Health

Are There Risks of Protein Supplements?

Protein is one of the most vital things in our diet, but that doesn’t always mean that supplementing is a good idea. Whether it’s a protein tablet, powder, or another type of supplement, you should know the upsides and downsides of taking anything. 

The Importance of Protein

Protein is in every cell found in your body. The protein structure is made up of a chain of amino acids, and your body needs protein to repair your cells and make new ones. For children, teens, and pregnant women, it’s also used for growth and development. 

Foods with protein are broken into amino acids as they go through digestion. You need large amounts of amino acids to stay healthy. Essential amino acids are ones your body isn’t able to make, so you have to get them from food or a supplement. Non-essential amino acids are what your body makes from essential amino acids, or in some cases, as proteins break down. 

The amount of protein you should consume on a daily basis depends on your caloric needs. The recommended daily intake amount for healthy people is anywhere from 10-35% of your total calories needed. One gram of protein is equal to around four calories. That means if you’re following a 2000-calorie diet, you could eat 100 grams of protein theoretically in a day. One ounce of food high in protein will contain around seven grams. 

Protein’s benefits include:

  • Helping build your muscles, bones, skin, and cartilage. 
  • Repairing your tissue. 
  • Red blood cells have a type of protein that’s responsible for carrying oxygen around your body, supplying your entire body with vital nutrients. 
  • Around half the protein you consume daily goes toward making enzymes, which help you digest food and make new cells. 
  • Protein helps with hormone regulation. 
  • A high-protein diet can help you build lean muscle, maintain a healthy weight and feel fuller for longer. 

Can You Eat Too Much Protein?

With all the important benefits of protein, you might be wondering if more is better, and that’s not necessarily the case. 

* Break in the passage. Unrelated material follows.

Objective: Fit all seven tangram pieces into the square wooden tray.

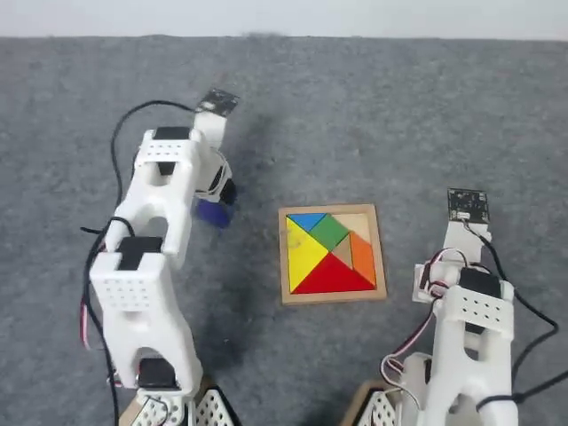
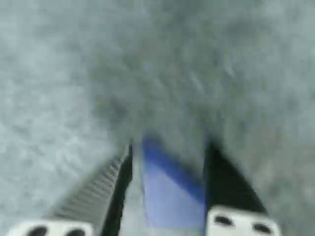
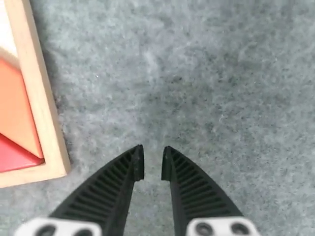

If you have dietary protein levels that are too high, you could experience certain risks and complications, including:

  • Weight gain: For some people, high-protein diets lead to weight loss, but it’s also possible eating too much protein could contribute to weight gain. Excess protein is usually stored as fat by your body, and the other amino acids are removed, leading to weight gain. 
  • Bad breath: If you consume a high-protein diet, it can put you into ketosis, a metabolic state associated with chemicals that give you bad breath. 
  • Constipation: When your diet is too high in protein, and perhaps you’re restricting your carb intake, you may experience constipation. 
  • Kidney damage: There’s not currently a lot of research on this topic, but if you consume too much protein, it’s possible that it could cause damage to your kidneys. This is because amino acids making up protein have high nitrogen levels, which can make your kidneys have to work harder, leading to damage. This is thought to be a very low-risk situation, though, and some newer research disputes that this is a risk of high amounts of protein for the vast majority of people. The biggest risk of consuming high-protein foods is likely in people with chronic kidney disease or a reduced kidney function. 
  • Dehydration: When you have excess nitrogen levels, your body will flush it out with water and fluids, leaving you dehydrated. 

These potential risks of consuming a lot of dietary protein are rare and would probably only occur after a relatively long period. 

The Risks of Protein Supplements

Along with the risks of a high-protein diet, supplements can also have their risks

In general, protein powder, protein pills, and other supplements aren’t bad for you, and they may be a viable way to reach your daily needs. If you have allergies to any product in a powder or supplement, of course, you should avoid it. 

You also must be aware of how much the quality and ingredients can vary between brands and supplements. 

In rare cases, a protein powder might have harmful substances or ingredients. Most brands will use third-party testing to show their products are safe and promote transparency. If you can choose a supplement with third-party testing, that’s best. 

Another risk of supplements, especially powders, is digestive issues. If you have large amounts of protein powder, you could experience bloating, gas, and an upset stomach. 

Make sure you carefully read and analyze the label when choosing a protein supplement, look for third-party testing from organizations like NSF International’s Certified for Sport, and look at the serving size. If you follow these guidelines, the risks of protein supplements are minimal.